There is no single “correct” irradiance level, but there is a correct dose.
There are more than 11,000 studies on photobiomodulation, most of which report dose in J/cm² rather than watts. These studies generally require at least ~5 mW/cm² at the treatment surface, and outcomes depend on both irradiance and exposure time, which together determine dose. For a lower irradiance, more time is required. For a higher irradiance, if too much time is used, the effectiveness actually drops.
- More is not always better
- Consistency and providing the proper dose of energy are what matter.
How to Evaluate a Device
When comparing devices, ask:
- What is the irradiance at a realistic distance?
- How was it measured?
- Is the measurement wavelength-specific?

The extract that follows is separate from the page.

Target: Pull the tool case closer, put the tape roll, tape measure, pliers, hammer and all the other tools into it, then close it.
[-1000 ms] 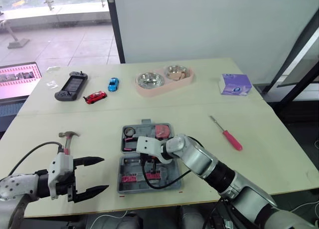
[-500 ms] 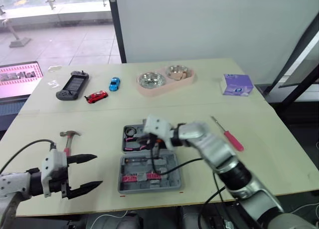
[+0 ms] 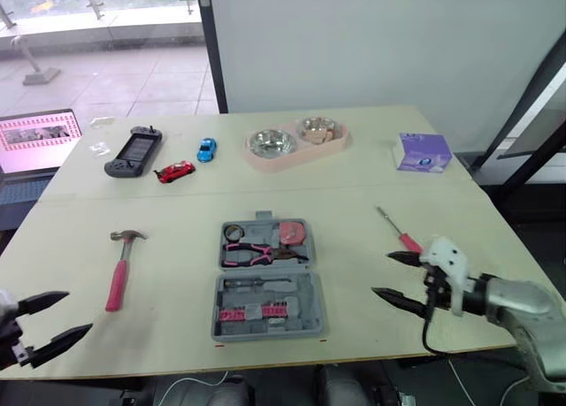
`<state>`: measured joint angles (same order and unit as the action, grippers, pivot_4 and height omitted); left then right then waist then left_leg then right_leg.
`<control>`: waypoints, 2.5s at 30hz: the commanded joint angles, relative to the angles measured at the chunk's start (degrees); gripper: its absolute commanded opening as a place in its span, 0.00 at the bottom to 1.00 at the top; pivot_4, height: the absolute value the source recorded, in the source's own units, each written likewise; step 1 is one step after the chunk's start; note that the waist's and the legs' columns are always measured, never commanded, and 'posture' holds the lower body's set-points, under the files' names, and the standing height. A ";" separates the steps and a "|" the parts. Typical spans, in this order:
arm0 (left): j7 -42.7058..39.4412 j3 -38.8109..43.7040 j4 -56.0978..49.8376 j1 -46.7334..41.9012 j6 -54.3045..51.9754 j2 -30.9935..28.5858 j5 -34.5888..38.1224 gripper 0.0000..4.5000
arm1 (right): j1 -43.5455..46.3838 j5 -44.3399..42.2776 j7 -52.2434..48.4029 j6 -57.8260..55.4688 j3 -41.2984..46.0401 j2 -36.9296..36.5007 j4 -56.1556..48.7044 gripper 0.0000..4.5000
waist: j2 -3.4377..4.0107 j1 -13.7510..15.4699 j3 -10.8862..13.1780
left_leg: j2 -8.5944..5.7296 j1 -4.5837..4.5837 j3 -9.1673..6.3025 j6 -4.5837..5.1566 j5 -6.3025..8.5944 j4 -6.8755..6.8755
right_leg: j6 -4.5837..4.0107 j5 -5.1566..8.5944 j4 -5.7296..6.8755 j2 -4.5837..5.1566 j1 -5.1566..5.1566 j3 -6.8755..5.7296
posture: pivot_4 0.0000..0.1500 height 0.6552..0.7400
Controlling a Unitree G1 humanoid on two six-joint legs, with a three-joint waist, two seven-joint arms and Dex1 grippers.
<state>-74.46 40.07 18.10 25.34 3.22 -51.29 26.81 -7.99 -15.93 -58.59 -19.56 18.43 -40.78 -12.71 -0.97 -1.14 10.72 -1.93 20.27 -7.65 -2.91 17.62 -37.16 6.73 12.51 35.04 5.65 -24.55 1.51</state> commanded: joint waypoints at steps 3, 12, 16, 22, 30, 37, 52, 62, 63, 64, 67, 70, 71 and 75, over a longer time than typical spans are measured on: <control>-0.85 2.66 8.40 0.22 5.28 -1.00 -1.21 1.00 | -4.60 0.23 2.92 8.36 6.25 0.08 7.66 0.99 | -0.01 0.12 0.00 | -0.01 0.04 0.01 0.00 0.00 0.00 | 0.00 0.00 -0.05 0.01 0.00 0.00 | 1.00 0.95; -0.94 1.50 9.20 -1.35 6.98 -0.59 -1.20 1.00 | -6.38 -1.07 4.73 11.89 5.83 0.32 9.66 0.99 | -0.01 -0.05 0.00 | 0.01 -0.01 0.01 0.00 0.00 0.00 | 0.00 -0.01 0.00 0.01 0.01 0.01 | 1.00 0.95; -0.45 1.34 7.95 -1.48 6.27 0.04 -0.73 1.00 | -5.54 -1.25 5.61 11.49 4.98 0.59 9.23 0.99 | -0.01 0.05 0.00 | 0.01 -0.01 0.01 0.00 0.00 0.00 | 0.00 -0.01 0.01 0.01 0.01 0.01 | 1.00 0.95; 15.99 3.65 -6.51 -5.85 -1.96 10.63 6.00 1.00 | 0.92 -8.61 8.85 -0.92 0.31 1.99 -2.40 0.99 | 0.07 0.07 0.00 | 0.04 -0.03 0.00 0.00 0.00 -0.01 | 0.01 -0.04 0.03 0.01 0.02 0.04 | 1.00 0.95; 52.02 -3.85 -20.86 -19.25 -26.38 20.01 2.14 1.00 | 19.48 -9.85 13.51 -11.75 -13.84 6.09 -7.35 0.99 | -0.06 0.38 -0.05 | 0.00 -0.02 -0.14 -0.05 -0.03 -0.10 | 0.20 -0.18 0.08 0.00 0.03 -0.02 | 1.00 0.95; 55.02 -14.03 -3.48 -36.50 -31.61 15.73 -5.43 1.00 | 27.96 -6.76 11.69 -9.79 -20.73 8.04 -0.09 0.99 | -0.09 0.44 -0.08 | -0.10 0.06 -0.26 -0.11 -0.06 -0.10 | 0.20 -0.20 0.10 -0.01 0.01 -0.06 | 1.00 0.95; 49.38 -22.88 31.44 -49.44 -20.82 17.17 -13.97 0.94 | 26.64 -7.64 10.29 -8.85 -22.07 8.37 -3.16 1.00 | 0.84 0.35 -0.63 | -0.11 -0.05 -0.23 -0.30 -0.17 -0.03 | 0.18 -0.22 0.17 0.01 -0.01 -0.04 | 1.00 0.95; 47.95 -22.58 35.23 -50.59 -18.37 18.60 -14.09 0.01 | 31.40 -5.52 -2.44 -2.38 -26.71 4.83 2.46 1.00 | 1.13 0.39 -0.80 | -0.18 -0.08 -0.21 -0.31 -0.18 -0.07 | 0.29 -0.27 0.15 0.08 0.08 -0.03 | 1.00 0.95; 47.98 -22.45 35.36 -50.69 -18.19 18.61 -14.04 0.01 | 31.66 -5.80 -3.00 -2.16 -26.66 4.99 2.91 1.00 | 1.15 0.46 -0.82 | -0.18 -0.09 -0.22 -0.30 -0.18 -0.07 | 0.29 -0.27 0.15 0.08 0.10 -0.03 | 1.00 0.95; 48.08 -22.17 35.34 -50.64 -18.15 18.67 -13.85 0.01 | 31.86 -5.88 -3.39 -1.99 -26.62 5.14 3.33 1.00 | 1.17 0.52 -0.83 | -0.18 -0.10 -0.23 -0.31 -0.18 -0.06 | 0.29 -0.26 0.15 0.08 0.10 -0.03 | 1.00 0.95; 48.45 -21.71 34.49 -50.23 -18.38 18.91 -13.56 0.01 | 32.45 -5.63 -4.64 -1.32 -26.77 5.18 4.16 1.00 | 1.20 0.54 -0.85 | -0.22 -0.08 -0.24 -0.32 -0.18 -0.06 | 0.30 -0.26 0.15 0.13 0.10 -0.03 | 1.00 0.95; 48.58 -21.45 33.41 -49.23 -18.48 18.88 -13.49 0.01 | 32.84 -5.58 -5.24 -1.29 -26.95 5.45 4.44 1.00 | 1.22 0.41 -0.86 | -0.24 -0.09 -0.23 -0.32 -0.19 -0.06 | 0.31 -0.27 0.15 0.15 0.10 -0.03 | 1.00 0.95; 48.63 -21.16 32.62 -48.69 -18.53 18.79 -13.27 0.01 | 32.92 -5.59 -5.31 -1.38 -27.05 5.67 4.50 1.00 | 1.22 0.35 -0.86 | -0.24 -0.09 -0.23 -0.32 -0.19 -0.06 | 0.31 -0.27 0.15 0.15 0.10 -0.03 | 1.00 0.95; 49.45 -20.14 28.96 -46.67 -19.56 18.65 -12.53 0.01 | 32.72 -5.59 -5.75 -1.47 -27.28 5.84 4.17 1.00 | 1.22 0.29 -0.86 | -0.24 -0.09 -0.23 -0.33 -0.18 -0.05 | 0.31 -0.27 0.14 0.16 0.10 -0.03 | 1.00 0.95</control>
<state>-24.97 20.10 46.89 -23.60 -13.93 -33.73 13.83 23.91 -20.99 -63.64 -21.67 -8.98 -35.02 -7.38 0.25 -0.85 9.86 -2.16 20.19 -7.88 -3.24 17.44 -37.21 7.05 12.24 35.18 5.82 -24.46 1.47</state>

- Is the sensor calibrated?
- When looking at numbers, other articles, such as my Medium publication, can help you determine if they seem reasonable. For example, if 100mW/cm² or 0.1W/cm² is specified in a panel that has a surface area of 200 cm² (about 5.5in x 5.5in), and then considering exceptional efficiency is 20%, is it really reasonable to believe the device is using 100W of power? For those of us that remember, would you realistically expect to hold a 100-watt incandescent bulb close to your skin for 5–10 minutes without burning yourself?
If these answers are unclear, the number is likely not reliable.
Ask – “How much irradiance reaches my skin and how long do I have to use it?”
That shift alone leads to better decisions.
For measured output data under realistic treatment conditions from Rejuvulite, see:
Conclusion
Watts describe input power.
Irradiance describes delivered energy.
It is Irradiance that determines dose.